Dr Richard Smart, internationally known exponent of canopy management and viticulture, said there is incontrovertible evidence that changes in temperature of even one degree translate into dramatically different weather, based on sources such as the research by Intergovernmental Panel on Climate Change (IPCC) and France's National Agronomic Research Industry (INRA). His speech focused on adaptation to the inevitable. He recommended that producers consider not only the varieties they are planting, but the location of the vines as well. While "some relatively cold regions in the southern hemisphere such as Chile, New Zealand, Argentina or even northern Europe are 'lucky' and have room to manoeuvre as growers move to cooler or higher areas to plant grapes, fine wine regions like Bordeaux or Burgundy will cease to be viable because such tactics would not be possible there." Dr Smart places power in the citizens' hands to force politicians to take action and warned against genetic modification as the solution. "Research authorities have wasted millions on trying to put a cactus gene in a Chardonnay grape. In 30 years, they expect to have a Chardonnay grape that is adapted to higher temperatures. But in my opinion, this will produce nothing but chardonnay-flavored tequila".
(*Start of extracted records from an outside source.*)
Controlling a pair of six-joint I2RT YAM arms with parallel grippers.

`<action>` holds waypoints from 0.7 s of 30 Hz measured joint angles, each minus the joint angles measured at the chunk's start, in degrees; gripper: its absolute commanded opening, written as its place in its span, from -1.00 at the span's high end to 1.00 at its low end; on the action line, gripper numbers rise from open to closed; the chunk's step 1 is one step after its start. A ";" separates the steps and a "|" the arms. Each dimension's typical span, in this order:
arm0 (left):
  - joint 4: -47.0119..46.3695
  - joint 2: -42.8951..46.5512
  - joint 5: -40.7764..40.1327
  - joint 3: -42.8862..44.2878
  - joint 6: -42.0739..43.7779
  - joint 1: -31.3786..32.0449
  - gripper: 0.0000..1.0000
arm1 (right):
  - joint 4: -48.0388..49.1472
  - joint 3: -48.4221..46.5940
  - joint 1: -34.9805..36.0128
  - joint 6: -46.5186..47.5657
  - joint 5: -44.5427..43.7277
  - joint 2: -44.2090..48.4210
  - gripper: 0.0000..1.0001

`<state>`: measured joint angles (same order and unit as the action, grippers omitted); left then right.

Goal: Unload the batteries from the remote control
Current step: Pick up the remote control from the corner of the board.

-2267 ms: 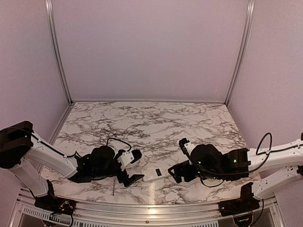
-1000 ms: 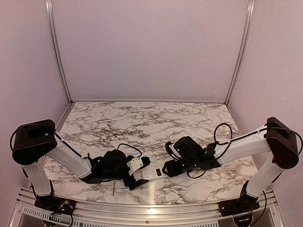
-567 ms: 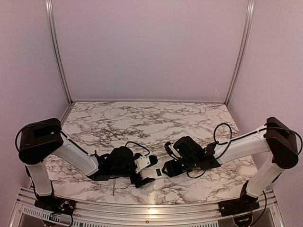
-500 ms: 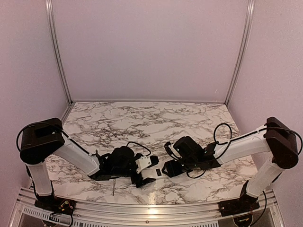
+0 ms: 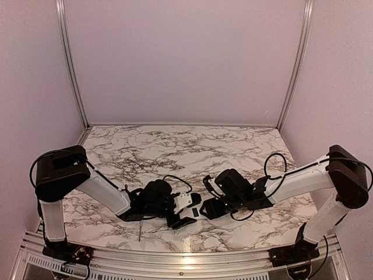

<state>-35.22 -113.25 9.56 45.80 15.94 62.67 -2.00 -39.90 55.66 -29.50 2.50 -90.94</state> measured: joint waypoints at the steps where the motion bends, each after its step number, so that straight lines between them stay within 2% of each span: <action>1: 0.07 -0.11 0.07 0.13 -0.24 0.00 -0.12 | 0.04 0.17 0.00 0.00 0.02 0.13 -0.15; 2: 0.17 -0.20 0.39 0.22 0.07 0.00 -0.02 | 0.04 0.35 0.00 0.00 0.02 0.35 -0.15; 7: 0.22 -0.24 0.92 0.24 0.42 -0.07 0.15 | -0.22 1.22 -0.02 -0.02 -0.02 1.79 -0.17; 13: -0.61 0.79 0.81 -1.46 0.35 -0.11 0.31 | -0.90 1.38 -0.02 -0.35 -0.02 5.55 -0.37; 21: -0.61 3.87 -0.24 -5.01 0.37 -0.09 0.38 | -2.78 1.36 -0.02 -0.48 -0.07 7.58 -0.41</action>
<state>-35.83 -109.38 9.32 40.80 16.32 62.59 -4.78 -38.54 55.64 -29.98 2.44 -83.35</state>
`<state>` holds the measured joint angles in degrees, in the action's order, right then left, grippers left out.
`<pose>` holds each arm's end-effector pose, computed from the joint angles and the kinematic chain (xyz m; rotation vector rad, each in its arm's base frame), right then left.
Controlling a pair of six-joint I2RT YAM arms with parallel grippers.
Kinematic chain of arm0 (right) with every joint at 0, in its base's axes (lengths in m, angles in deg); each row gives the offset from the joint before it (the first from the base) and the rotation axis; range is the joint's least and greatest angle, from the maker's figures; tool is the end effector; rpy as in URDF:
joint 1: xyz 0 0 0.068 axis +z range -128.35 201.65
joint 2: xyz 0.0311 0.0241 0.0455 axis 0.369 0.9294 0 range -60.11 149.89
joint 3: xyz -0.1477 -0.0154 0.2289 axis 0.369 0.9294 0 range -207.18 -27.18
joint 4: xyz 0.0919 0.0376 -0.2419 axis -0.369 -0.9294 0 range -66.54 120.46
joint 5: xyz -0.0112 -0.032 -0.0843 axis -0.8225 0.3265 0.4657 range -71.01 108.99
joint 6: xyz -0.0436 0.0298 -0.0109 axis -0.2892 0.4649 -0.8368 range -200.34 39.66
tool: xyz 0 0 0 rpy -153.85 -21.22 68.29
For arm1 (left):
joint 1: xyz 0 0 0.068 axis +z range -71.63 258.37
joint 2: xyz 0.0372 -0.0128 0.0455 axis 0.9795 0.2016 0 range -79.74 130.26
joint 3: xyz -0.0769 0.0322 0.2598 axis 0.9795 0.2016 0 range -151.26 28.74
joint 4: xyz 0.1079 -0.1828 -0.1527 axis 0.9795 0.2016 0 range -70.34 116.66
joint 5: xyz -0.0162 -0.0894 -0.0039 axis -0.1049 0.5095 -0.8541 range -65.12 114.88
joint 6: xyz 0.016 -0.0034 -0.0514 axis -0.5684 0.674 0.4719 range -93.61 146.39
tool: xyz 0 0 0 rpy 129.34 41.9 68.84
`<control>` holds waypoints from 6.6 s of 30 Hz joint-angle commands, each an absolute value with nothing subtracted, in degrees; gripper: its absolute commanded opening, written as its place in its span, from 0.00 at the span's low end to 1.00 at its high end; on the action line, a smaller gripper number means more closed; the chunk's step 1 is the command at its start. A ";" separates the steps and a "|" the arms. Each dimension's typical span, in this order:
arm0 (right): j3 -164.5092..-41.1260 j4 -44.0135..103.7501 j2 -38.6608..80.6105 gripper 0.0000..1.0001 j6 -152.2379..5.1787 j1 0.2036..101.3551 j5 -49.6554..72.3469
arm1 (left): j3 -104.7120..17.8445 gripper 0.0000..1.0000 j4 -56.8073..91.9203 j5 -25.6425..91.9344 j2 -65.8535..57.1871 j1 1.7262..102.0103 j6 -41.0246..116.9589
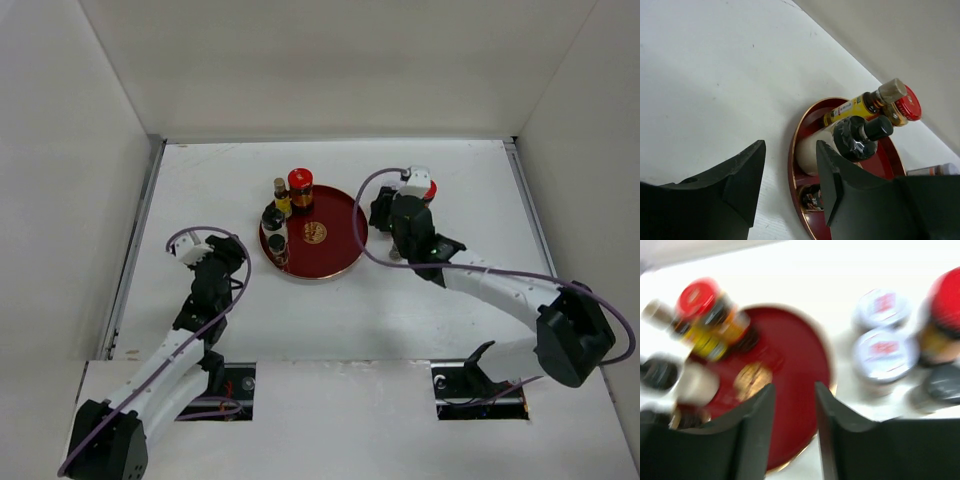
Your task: Organize the condiment bottles
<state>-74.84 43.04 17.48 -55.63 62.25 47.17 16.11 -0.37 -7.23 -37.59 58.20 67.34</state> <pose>0.2433 0.1865 0.2697 0.0812 1.8483 0.3371 0.1659 -0.0408 0.2049 -0.7023 1.5706 -0.3052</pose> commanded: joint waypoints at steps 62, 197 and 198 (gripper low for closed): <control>-106.98 32.92 26.72 0.48 -73.66 49.10 50.54 | 19.42 0.46 -9.43 1.06 -36.41 60.40 74.64; -94.25 40.31 34.29 0.62 -66.20 64.31 43.42 | 19.42 0.46 -9.78 3.00 -35.97 61.19 75.25; -94.07 40.31 34.20 0.61 -66.11 65.37 43.16 | 19.42 0.46 -9.78 3.17 -36.23 61.19 75.25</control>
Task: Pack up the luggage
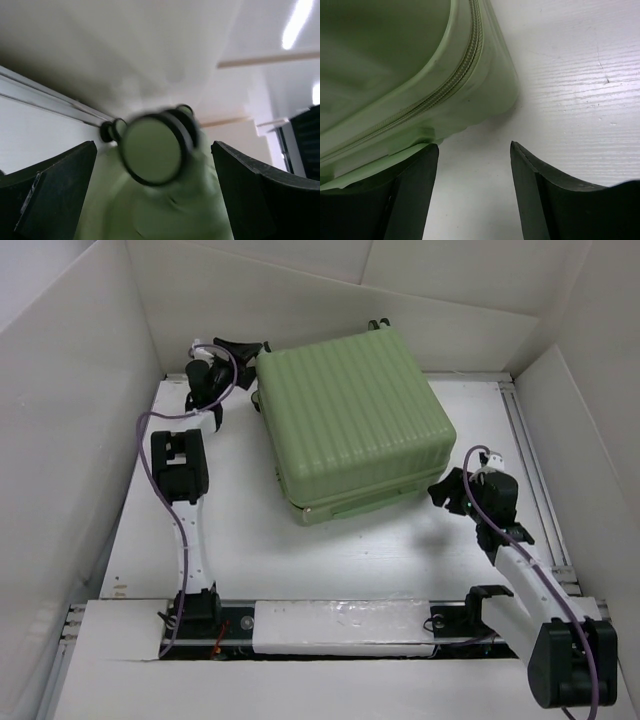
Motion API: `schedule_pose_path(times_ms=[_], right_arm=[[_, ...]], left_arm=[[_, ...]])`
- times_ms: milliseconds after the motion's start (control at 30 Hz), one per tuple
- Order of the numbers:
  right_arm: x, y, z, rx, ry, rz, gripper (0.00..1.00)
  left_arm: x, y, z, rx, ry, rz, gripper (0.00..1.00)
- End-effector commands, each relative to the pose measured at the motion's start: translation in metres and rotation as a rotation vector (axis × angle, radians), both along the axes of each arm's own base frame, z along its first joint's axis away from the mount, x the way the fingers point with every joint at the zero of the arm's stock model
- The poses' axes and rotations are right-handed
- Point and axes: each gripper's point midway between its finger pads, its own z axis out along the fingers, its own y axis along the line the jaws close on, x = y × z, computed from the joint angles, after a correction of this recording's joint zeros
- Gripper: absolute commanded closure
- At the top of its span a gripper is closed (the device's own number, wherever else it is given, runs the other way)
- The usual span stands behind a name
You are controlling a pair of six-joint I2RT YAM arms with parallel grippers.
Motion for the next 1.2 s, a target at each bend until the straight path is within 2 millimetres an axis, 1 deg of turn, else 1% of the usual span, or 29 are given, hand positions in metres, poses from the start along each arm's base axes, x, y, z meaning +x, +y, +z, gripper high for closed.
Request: schedule_pose_path(times_ms=[0, 33, 67, 100, 133, 167, 200, 233, 267, 300, 333, 367, 400, 433, 533, 633, 667, 733, 767, 800, 900, 933, 967, 1000, 1033, 1067, 1100, 1133, 1167], right_arm=[[0.006, 0.001, 0.016, -0.002, -0.076, 0.014, 0.35], [0.006, 0.001, 0.016, -0.002, -0.076, 0.014, 0.35], [0.005, 0.001, 0.014, -0.002, -0.067, 0.014, 0.34], [0.005, 0.001, 0.017, -0.002, -0.076, 0.014, 0.34], [0.005, 0.001, 0.017, -0.002, -0.076, 0.014, 0.34], [0.005, 0.001, 0.017, -0.002, -0.076, 0.014, 0.32], [0.005, 0.001, 0.017, -0.002, -0.076, 0.014, 0.32], [0.007, 0.001, 0.018, -0.002, -0.076, 0.014, 0.31], [0.007, 0.001, 0.015, -0.002, -0.062, 0.014, 0.31], [0.008, 0.004, 0.019, 0.004, -0.071, 0.027, 0.31], [0.010, 0.004, 0.019, 0.004, -0.066, 0.027, 0.29], [0.011, 0.004, 0.015, 0.004, -0.051, 0.027, 0.29], [0.012, 0.004, 0.019, 0.004, -0.060, 0.027, 0.28], [0.013, 0.004, 0.016, 0.004, -0.048, 0.027, 0.28], [0.014, 0.004, 0.011, 0.004, -0.036, 0.027, 0.27], [0.016, 0.004, 0.015, 0.004, -0.045, 0.027, 0.27], [0.016, 0.004, 0.015, 0.004, -0.045, 0.027, 0.27], [0.016, 0.004, 0.015, 0.004, -0.045, 0.027, 0.27], [0.016, 0.004, 0.015, 0.004, -0.045, 0.027, 0.27], [0.016, 0.004, 0.015, 0.004, -0.045, 0.027, 0.27], [0.016, 0.002, 0.018, 0.000, -0.054, 0.018, 0.27], [0.016, 0.002, 0.018, 0.000, -0.054, 0.018, 0.27], [0.016, 0.002, 0.018, 0.000, -0.054, 0.018, 0.27], [0.018, 0.002, 0.023, 0.000, -0.065, 0.018, 0.27], [0.018, 0.002, 0.023, 0.000, -0.065, 0.018, 0.25], [0.022, 0.000, 0.028, 0.002, -0.075, 0.001, 0.25], [0.024, -0.001, 0.029, -0.002, -0.075, -0.008, 0.25], [0.025, -0.001, 0.024, -0.003, -0.058, -0.008, 0.25], [0.028, -0.001, 0.028, 0.005, -0.059, -0.011, 0.25]], left_arm=[[-0.061, -0.018, 0.124, -0.030, -0.344, -0.083, 0.00], [-0.066, -0.016, 0.126, -0.045, -0.370, -0.066, 0.00], [-0.066, -0.009, 0.119, -0.044, -0.360, -0.055, 0.00], [-0.066, -0.009, 0.119, -0.044, -0.360, -0.055, 0.00], [-0.066, -0.014, 0.116, -0.014, -0.356, -0.092, 0.00], [-0.060, -0.022, 0.126, 0.009, -0.357, -0.120, 0.00], [-0.060, -0.032, 0.125, 0.040, -0.373, -0.140, 0.00], [-0.056, -0.037, 0.121, 0.056, -0.370, -0.144, 0.00], [-0.047, -0.044, 0.110, 0.076, -0.298, -0.151, 0.00], [-0.044, -0.050, 0.132, 0.107, -0.344, -0.162, 0.00], [-0.036, -0.062, 0.120, 0.145, -0.332, -0.175, 0.00], [-0.030, -0.062, 0.118, 0.163, -0.316, -0.174, 0.00], [-0.026, -0.070, 0.127, 0.171, -0.300, -0.179, 0.00], [-0.021, -0.070, 0.117, 0.170, -0.277, -0.181, 0.00], [-0.008, -0.066, 0.104, 0.154, -0.220, -0.142, 0.00], [0.000, -0.069, 0.093, 0.143, -0.176, -0.127, 0.00], [0.004, -0.069, 0.080, 0.135, -0.149, -0.130, 0.00], [0.007, -0.070, 0.081, 0.118, -0.158, -0.130, 0.00], [0.007, -0.077, 0.087, 0.109, -0.171, -0.141, 0.00], [0.010, -0.084, 0.076, 0.108, -0.161, -0.150, 0.05], [0.010, -0.092, 0.073, 0.091, -0.174, -0.170, 0.20], [0.006, -0.099, 0.067, 0.092, -0.176, -0.189, 0.37], [0.003, -0.100, 0.068, 0.082, -0.200, -0.202, 0.47], [0.001, -0.100, 0.058, 0.071, -0.183, -0.204, 0.57], [-0.008, -0.101, 0.069, 0.052, -0.203, -0.222, 0.66], [-0.013, -0.101, 0.073, 0.052, -0.226, -0.222, 0.87], [-0.017, -0.100, 0.059, 0.051, -0.196, -0.214, 0.96], [-0.025, -0.092, 0.080, 0.051, -0.221, -0.195, 1.00], [-0.028, -0.083, 0.084, 0.061, -0.230, -0.172, 1.00]])
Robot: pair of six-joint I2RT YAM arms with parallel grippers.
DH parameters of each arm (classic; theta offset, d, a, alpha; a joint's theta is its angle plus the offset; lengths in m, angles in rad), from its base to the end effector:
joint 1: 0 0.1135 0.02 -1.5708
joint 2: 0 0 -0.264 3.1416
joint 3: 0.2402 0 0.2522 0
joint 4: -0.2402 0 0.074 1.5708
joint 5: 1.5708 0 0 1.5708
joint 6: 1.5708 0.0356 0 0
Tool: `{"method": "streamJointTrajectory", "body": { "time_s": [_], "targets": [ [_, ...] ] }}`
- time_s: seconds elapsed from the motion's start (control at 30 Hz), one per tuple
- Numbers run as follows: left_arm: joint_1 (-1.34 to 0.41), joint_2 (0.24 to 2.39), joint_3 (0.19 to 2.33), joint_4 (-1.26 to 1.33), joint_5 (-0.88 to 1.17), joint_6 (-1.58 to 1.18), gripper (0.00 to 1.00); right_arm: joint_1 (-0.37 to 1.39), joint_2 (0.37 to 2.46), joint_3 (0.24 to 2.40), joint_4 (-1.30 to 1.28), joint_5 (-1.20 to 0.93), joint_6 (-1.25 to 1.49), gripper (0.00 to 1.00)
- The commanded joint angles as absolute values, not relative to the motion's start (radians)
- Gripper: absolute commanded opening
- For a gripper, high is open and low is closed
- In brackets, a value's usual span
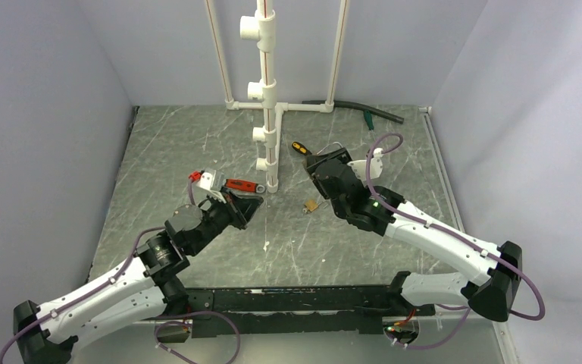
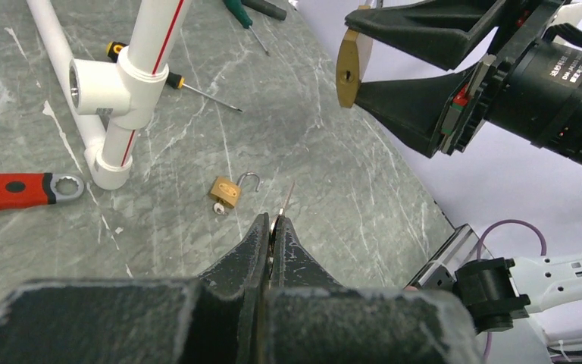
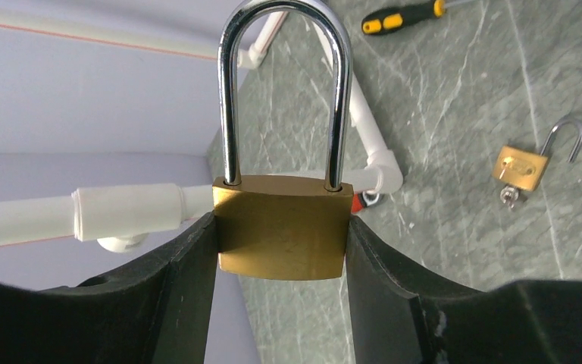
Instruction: Unlock with the key
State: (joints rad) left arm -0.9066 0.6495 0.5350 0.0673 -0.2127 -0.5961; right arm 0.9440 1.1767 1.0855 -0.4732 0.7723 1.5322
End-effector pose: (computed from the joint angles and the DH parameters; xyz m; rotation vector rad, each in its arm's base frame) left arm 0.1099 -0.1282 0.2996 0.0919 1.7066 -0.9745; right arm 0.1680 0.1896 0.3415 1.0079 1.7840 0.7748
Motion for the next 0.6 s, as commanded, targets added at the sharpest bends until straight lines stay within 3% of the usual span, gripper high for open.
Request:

The conference was a unique occasion for two of the best-known internationally practising oenologists in the world today, Jacques Lurton and Michel Rolland, who presented a tasting of wines affected by the climate change. The 350 attendees were challenged to a blind tasting where whites were commented by Lurton and reds by Rolland.

Lurton, fifth generation of the renowned Bordeaux winemaking family, admitted that some French regions are "making wines near their climatic limit" but "there was still room for manoeuvre". He predicted a change in style of wine over the next 20 years, with perhaps a Bordeaux Cabernet Sauvignon becoming closer to those currently being made in Napa Valley, California".

Rolland, a consultant and 'wine designer' in over 13 countries from Argentina to Australia, asserts that "climate change has not changed the production techniques." He said "It is necessary for mental attitudes to change, that the producer uses less water, less energy, and practices a more holistic agriculture. If we do not meet these codes, wine quality will not improve", adding that "although climate warming may be relatively positive for some regions, I do not foresee great wines coming from countries like Denmark."